10 Mai. 2019 les-smartgrids.fr, 25/04/19

Développer la mobilité électrique via des solutions intelligentes

Comme l’explique Dominique Lagarde, directeur Mobilité électrique d’Enedis, le développement massif du véhicule électrique (VE) en France implique l’adaptation des réseaux électriques et le déploiement de solutions smart grids. Dans cette perspective, l’ensemble des acteurs de la filière doivent impérativement se mobiliser : selon lui, « la mobilité électrique est (en effet) une affaire collective » nécessitant « que le monde de l’énergie rencontre le monde de la construction automobile mais aussi celui des startups ». Pionnier dans le domaine, Enedis entend continuer à jouer un rôle majeur dans le développement du véhicule électrique : « nous sommes au cœur du monde de l’énergie mais aussi déjà un peu au cœur du monde de la mobilité. Nous avons une flotte de 18 000 véhicules dont 10% sont électriques. Nous avons donc déjà une expérience en interne de la mobilité électrique », rappelle Dominique Lagarde. Le dirigeant réfute les critiques dont le véhicule électrique fait régulièrement l’objet, exposant notamment les raisons pour lesquelles les besoins en électricité qu’impliquera son développement seront couverts sans difficulté. Il rappelle ainsi que la croissance du nombre de VE sera très progressive, que le réseau français est parfaitement paramétré pour absorber de grandes variations d’appels de puissance et que les véhicules ne seront pas rechargés au même moment. Permettant d’adapter au mieux la recharge des véhicules aux capacités du réseau grâce à des bornes intelligentes, le smart charging (ou charge intelligente) n’en demeure pas moins une nécessité.
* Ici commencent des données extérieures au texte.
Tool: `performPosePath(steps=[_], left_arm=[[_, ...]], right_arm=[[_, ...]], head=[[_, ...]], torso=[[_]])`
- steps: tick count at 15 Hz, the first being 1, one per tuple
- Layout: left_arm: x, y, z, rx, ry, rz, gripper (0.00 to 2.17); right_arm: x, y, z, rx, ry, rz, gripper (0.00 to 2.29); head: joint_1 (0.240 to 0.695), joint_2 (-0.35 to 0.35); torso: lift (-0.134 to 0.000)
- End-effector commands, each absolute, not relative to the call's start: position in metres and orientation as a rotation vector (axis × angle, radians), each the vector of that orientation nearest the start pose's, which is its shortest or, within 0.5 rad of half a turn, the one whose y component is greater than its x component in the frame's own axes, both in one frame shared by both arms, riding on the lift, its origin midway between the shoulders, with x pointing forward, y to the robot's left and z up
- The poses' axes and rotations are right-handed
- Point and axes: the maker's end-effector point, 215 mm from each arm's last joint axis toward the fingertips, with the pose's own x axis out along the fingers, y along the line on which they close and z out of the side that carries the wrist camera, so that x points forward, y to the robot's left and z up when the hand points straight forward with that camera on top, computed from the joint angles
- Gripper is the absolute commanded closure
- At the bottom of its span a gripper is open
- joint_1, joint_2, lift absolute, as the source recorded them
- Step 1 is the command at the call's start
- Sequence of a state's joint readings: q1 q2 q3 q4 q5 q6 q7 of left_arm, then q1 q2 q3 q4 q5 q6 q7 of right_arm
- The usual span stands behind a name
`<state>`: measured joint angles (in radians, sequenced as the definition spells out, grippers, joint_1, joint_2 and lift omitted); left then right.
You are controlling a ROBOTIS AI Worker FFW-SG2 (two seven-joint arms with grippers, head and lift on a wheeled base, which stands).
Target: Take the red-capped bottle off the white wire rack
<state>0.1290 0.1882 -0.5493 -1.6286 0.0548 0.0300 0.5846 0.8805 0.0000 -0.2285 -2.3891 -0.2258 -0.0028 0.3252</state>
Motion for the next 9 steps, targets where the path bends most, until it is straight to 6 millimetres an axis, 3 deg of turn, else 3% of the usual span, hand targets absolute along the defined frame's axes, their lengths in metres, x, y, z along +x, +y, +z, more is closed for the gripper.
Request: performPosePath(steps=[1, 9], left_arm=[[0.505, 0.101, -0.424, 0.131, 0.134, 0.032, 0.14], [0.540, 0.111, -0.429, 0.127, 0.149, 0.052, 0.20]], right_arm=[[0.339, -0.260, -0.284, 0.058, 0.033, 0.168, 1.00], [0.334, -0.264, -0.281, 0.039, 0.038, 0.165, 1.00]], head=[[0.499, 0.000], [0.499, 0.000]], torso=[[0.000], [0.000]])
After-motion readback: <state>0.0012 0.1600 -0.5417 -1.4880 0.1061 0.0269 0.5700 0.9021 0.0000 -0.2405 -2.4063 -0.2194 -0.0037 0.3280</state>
Cette technologie pourrait même constituer une opportunité pour le réseau : en les reliant à des bornes bi-directionnelles, les batteries des véhicules électriques pourront en effet lui fournir de l’électricité en cas de pic de consommation. Selon Dominique Lagarde, le smart charging « prendra toute son utilité quand le nombre de voitures électriques aura fortement augmenté » : « à la maille locale, nous pourrons optimiser la gestion du réseau par ces utilisateurs qui seront aussi des producteurs et des stockeurs d’énergie », explique-t-il en effet.